Task directions: Begin at the line containing "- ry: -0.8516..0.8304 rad" in the data below and go on through the line containing "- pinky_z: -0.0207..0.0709", repeating each line exactly; include both ends and no other line.

(Data entries)
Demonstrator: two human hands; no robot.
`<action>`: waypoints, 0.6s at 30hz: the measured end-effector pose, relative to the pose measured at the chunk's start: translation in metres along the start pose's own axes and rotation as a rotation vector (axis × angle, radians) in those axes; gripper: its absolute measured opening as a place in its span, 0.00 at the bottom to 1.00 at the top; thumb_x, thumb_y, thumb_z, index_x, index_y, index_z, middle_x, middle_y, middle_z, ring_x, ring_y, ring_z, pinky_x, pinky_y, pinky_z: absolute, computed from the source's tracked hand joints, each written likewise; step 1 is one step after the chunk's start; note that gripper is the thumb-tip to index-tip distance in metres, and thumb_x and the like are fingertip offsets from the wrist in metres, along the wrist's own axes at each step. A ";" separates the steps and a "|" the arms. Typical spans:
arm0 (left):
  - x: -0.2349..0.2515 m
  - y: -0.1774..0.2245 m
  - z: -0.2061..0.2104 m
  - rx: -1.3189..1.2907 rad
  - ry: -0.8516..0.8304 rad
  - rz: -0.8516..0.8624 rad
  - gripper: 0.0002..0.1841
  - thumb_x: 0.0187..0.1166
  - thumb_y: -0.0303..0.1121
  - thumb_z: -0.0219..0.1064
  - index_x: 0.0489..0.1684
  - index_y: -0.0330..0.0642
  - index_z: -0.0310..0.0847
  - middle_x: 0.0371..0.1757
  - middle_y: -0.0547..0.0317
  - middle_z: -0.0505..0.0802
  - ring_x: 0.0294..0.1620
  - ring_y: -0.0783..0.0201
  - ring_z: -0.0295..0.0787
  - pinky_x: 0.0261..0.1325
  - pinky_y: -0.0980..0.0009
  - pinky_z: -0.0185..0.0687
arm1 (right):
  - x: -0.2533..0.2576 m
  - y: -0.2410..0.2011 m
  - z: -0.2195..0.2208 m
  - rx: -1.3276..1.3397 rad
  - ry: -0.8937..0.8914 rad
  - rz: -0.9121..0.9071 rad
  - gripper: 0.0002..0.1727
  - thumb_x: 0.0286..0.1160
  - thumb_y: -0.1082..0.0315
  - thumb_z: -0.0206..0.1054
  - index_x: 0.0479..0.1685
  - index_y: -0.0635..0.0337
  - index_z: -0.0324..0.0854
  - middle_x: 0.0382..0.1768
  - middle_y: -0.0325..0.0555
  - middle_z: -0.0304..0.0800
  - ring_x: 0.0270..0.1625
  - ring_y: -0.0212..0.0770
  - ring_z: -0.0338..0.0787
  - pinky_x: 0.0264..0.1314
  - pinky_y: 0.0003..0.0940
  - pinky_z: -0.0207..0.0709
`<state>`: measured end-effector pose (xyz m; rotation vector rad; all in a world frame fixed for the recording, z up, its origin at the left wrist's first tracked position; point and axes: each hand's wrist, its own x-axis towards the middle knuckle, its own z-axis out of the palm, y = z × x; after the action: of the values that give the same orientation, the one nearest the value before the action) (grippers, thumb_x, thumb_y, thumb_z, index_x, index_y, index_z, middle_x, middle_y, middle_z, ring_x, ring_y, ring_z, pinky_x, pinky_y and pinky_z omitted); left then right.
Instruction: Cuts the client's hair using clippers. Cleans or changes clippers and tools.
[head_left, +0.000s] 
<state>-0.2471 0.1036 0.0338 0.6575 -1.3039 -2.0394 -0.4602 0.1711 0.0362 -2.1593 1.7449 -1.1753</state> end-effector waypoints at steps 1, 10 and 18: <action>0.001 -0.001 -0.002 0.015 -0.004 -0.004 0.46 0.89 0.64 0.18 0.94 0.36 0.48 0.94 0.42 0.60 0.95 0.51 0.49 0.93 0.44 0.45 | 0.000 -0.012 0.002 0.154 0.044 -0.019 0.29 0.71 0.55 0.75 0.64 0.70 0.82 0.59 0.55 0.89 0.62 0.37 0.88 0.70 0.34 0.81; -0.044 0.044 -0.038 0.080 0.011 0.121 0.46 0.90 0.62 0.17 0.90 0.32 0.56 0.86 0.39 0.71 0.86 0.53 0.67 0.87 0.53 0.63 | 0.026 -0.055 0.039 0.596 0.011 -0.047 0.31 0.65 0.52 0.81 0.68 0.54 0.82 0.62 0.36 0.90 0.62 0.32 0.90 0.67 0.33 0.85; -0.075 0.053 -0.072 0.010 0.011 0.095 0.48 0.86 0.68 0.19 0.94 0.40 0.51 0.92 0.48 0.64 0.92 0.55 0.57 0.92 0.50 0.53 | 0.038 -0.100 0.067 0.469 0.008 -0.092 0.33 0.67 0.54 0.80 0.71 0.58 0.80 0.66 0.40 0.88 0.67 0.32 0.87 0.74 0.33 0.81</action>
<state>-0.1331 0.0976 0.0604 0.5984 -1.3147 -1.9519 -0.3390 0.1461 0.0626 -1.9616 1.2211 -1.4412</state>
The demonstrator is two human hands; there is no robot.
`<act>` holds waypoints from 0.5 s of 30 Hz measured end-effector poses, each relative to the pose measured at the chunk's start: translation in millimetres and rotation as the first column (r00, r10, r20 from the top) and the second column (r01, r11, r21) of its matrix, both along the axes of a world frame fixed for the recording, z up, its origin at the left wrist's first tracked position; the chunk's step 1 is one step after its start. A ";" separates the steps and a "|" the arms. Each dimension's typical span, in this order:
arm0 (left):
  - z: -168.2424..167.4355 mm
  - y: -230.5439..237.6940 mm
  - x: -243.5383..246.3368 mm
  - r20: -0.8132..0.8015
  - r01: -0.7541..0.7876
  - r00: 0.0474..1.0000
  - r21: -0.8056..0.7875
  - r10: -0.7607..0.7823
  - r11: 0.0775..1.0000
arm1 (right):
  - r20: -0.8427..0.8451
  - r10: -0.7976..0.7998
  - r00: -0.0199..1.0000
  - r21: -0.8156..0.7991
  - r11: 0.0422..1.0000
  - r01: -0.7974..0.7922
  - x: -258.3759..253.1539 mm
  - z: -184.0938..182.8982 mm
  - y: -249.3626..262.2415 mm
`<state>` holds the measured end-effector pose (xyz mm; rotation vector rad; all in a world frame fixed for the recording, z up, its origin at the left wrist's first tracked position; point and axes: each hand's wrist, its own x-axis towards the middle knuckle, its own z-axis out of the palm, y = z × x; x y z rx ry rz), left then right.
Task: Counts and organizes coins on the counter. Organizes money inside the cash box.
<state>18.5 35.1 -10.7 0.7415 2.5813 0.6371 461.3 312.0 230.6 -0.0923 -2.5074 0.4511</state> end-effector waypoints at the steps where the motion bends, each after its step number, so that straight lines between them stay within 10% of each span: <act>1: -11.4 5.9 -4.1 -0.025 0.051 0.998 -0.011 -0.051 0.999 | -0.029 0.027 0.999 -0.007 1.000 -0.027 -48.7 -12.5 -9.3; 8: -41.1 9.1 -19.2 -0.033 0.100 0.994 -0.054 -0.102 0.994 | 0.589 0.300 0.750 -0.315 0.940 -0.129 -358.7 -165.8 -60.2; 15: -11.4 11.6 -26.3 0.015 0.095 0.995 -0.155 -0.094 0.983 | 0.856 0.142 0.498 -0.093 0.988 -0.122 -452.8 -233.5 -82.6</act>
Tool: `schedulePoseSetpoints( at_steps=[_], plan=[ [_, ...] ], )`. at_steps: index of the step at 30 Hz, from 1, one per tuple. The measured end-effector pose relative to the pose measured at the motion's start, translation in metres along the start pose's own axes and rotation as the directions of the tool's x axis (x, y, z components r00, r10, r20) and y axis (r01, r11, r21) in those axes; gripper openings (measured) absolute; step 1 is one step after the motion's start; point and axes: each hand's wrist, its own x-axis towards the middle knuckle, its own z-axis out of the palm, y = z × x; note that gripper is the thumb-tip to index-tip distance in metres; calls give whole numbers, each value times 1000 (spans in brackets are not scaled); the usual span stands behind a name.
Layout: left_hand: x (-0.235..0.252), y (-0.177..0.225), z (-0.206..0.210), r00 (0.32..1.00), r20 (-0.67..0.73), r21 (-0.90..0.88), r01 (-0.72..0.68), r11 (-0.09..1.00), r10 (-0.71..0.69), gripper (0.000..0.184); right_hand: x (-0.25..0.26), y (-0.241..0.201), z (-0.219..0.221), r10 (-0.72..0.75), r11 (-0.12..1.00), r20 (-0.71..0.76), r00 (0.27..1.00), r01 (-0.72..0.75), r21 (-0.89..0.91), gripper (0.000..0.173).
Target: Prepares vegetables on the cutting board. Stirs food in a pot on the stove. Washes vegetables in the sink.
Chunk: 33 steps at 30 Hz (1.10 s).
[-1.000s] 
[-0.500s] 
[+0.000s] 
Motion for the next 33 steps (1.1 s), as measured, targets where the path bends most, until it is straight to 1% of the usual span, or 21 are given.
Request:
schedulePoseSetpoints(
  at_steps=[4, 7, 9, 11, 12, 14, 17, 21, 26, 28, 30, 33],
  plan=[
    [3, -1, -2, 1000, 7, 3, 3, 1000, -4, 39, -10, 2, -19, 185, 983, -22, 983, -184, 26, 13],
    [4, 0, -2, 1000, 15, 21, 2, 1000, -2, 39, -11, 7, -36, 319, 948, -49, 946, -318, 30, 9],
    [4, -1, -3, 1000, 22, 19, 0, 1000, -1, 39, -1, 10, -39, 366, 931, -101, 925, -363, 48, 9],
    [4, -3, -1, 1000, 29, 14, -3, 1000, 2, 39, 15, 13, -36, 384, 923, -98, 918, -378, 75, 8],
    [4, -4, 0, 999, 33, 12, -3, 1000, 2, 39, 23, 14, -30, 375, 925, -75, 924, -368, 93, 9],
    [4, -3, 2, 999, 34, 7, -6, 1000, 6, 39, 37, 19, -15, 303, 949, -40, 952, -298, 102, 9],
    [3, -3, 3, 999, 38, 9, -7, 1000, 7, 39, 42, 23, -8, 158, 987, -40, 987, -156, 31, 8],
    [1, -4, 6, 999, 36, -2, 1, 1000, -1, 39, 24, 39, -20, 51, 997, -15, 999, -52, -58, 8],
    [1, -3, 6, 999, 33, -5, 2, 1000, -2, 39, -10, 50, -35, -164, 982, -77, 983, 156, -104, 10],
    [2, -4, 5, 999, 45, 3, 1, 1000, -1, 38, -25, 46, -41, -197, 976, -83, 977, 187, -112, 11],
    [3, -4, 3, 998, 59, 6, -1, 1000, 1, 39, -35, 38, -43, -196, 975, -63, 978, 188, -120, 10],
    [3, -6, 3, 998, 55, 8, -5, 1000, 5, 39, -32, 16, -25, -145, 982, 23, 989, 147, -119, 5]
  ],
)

Solution to this task:
  - ry: -0.8516..0.8304 rad
  - rz: -0.8516..0.8624 rad
  - gripper: 0.0002..0.1841
  - thumb_x: 0.0187..0.1166
  - thumb_y: -0.0303..0.1121
  - thumb_z: -0.0219..0.1064
  - index_x: 0.0489..0.1684
  - index_y: -0.0330..0.0642
  - index_z: -0.0310..0.0847
  - middle_x: 0.0371..0.1757
  - middle_y: -0.0547..0.0317
  - middle_z: -0.0505..0.0802
  - ring_x: 0.0294..0.1620
  - ring_y: -0.0783..0.0201
  - ring_z: -0.0295..0.0787
  - pinky_x: 0.0261..0.1325
  - pinky_y: -0.0980..0.0009
  - pinky_z: -0.0185..0.0687
arm1 (right):
  - x: -0.2533..0.2576 m
  - y: -0.2410..0.2011 m
  - z: -0.2195..0.2208 m
  - rx: -1.3276..1.3397 rad
  - ry: -0.8937..0.8914 rad
  - rz: -0.9121..0.9071 rad
  - gripper: 0.0002..0.1727
  - thumb_x: 0.0286..0.1160
  - thumb_y: -0.1082..0.0315
  - thumb_z: -0.0206..0.1054
  - index_x: 0.0479..0.1685
  - index_y: -0.0635..0.0337
  - index_z: -0.0324..0.0854
  - middle_x: 0.0382..0.1768
  - middle_y: -0.0325..0.0555
  - middle_z: -0.0304..0.0800
  - ring_x: 0.0270..0.1625
  - ring_y: -0.0212..0.0770
  - ring_z: -0.0338..0.0787
  - pinky_x: 0.0264..0.1314
  - pinky_y: 0.0003..0.0940
  - pinky_z: -0.0207..0.0709

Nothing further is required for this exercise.